The Architecture of an AI Orchestration Platform

A high-level view of a multi-agent orchestration platform - the conversation loop, the storage layers, the event bus, the approval gate, and the team of specialist agents all working in parallel

This post is a high-level architecture walkthrough of a production AI orchestration platform. The goal is to show, plainly, the eight systems that turn a language model into something a team can actually deploy.

If you are evaluating orchestration platforms, designing one or simply curious how agentic systems are built under the hood, this is the map.

1. The conversation store and the compaction engine

Every agent conversation in a production platform lives in a single durable document inside the operational database. That document holds the full history: every user message, every tool result, every model response, every internal plan state. It is the source of truth for the agent's context.

The problem is obvious: an unbounded conversation hits two ceilings at once. The model's context window, typically one to two hundred thousand tokens. And the operational database's per-document size limit, usually in the low megabytes. Letting either one overflow is a production incident waiting to happen.

Two strategies for the same problem

A production platform ships with two compaction strategies that the operator can switch between.

The first produces a single prose summary of everything before the compaction boundary. It is fast, space-efficient and a good fit for short-running or exploratory conversations where the exact wording of older messages does not matter.

The second is more sophisticated. It extracts three tiers of context.

The last block of messages, the most recent slice, stays verbatim. The agent needs to see exactly what was just said.
The next block is collapsed into prose summaries that preserve decision anchors and entity references - who decided what, who is talking to whom, which numbers matter.
Everything older is folded into a single root-level summary.

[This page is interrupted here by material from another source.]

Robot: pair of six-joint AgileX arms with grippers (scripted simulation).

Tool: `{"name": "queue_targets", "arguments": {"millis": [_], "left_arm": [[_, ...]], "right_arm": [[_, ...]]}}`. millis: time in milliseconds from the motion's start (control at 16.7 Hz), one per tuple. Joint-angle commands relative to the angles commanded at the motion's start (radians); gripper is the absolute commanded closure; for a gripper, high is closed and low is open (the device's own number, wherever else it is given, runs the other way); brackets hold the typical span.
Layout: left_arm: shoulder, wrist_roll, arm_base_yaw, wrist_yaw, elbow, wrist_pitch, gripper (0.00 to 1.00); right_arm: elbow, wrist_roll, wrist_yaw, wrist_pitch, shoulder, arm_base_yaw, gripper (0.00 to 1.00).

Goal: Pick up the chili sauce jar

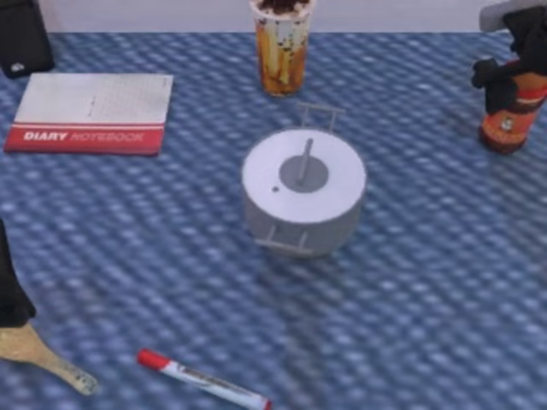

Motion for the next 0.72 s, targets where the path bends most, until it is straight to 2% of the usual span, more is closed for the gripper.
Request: {"name": "queue_targets", "arguments": {"millis": [720], "left_arm": [[0.000,0.000,0.000,0.000,0.000,0.000,0.00]], "right_arm": [[-0.038,0.002,-0.001,-0.004,-0.040,-0.001,1.00]]}}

The three-tier approach is the default, and for good reason. It preserves a recency-versus-resolution trade-off that is what makes autonomous agents actually useful: full detail where it matters, summaries where it does not.

When compaction fires

A pressure check runs at the end of every loop iteration. It triggers when the context exceeds roughly three-quarters of the model's window, gated by a minimum floor in the low tens of thousands of tokens to avoid premature compaction. There is a short cooldown between compactions to stop the system thrashing. Token counts come from a real tokeniser with a safe character-based fallback when one is not available.

What never gets summarised away

Critical state survives every compaction.

The agent's current plan, expressed as a list of active todos, is re-injected verbatim at the compaction boundary.
Pinned or canonical facts, things the operator has flagged as always relevant, are re-injected on every pass.
A manifest of what was compacted, with stable chunk identifiers, is emitted so the agent or a human can recover any earlier portion on demand. The model can ask for a piece of its own past back, by identifier, and the platform serves it.

Cumulative summarisation

A subtle but important detail: the compactor does not start from scratch every time. It feeds existing summaries forward into the new pass. The savings compound. The first compaction reduces the working context by roughly half. The second compaction, working from an already-summarised history, takes off another large fraction of the remainder. The result is a context that stays within the window indefinitely, without losing fidelity on what matters.

2. The interceptor pipeline for large data

Tool results in an agentic system are often enormous. A full web scrape. A database export. A media-generation response with embedded metadata. A raw CSV. You cannot throw any of that into the model's context verbatim, and you should not throw most of it away.

The interceptor architecture is the middleware that wraps every phase of the agent loop. It is a small, ordered set of hooks that can inspect, modify, allow or reject anything that passes through.

The hooks run at these points in the loop.

Before the request goes to the model. This is where relevant lessons, memory anchors and compacted context get injected.
After the model responds. This is where blank or cached responses are caught and the request is retried or surfaced as a hard failure.
Before a batch of tool calls executes. This is where each tool is checked against the approval rules and against the learning layer's risk score.
After each individual tool call completes. This is where large results get pre-compacted into a lightweight placeholder, with the full body offloaded to durable storage.
On any error. Failures propagate loudly. There is no silent swallowing.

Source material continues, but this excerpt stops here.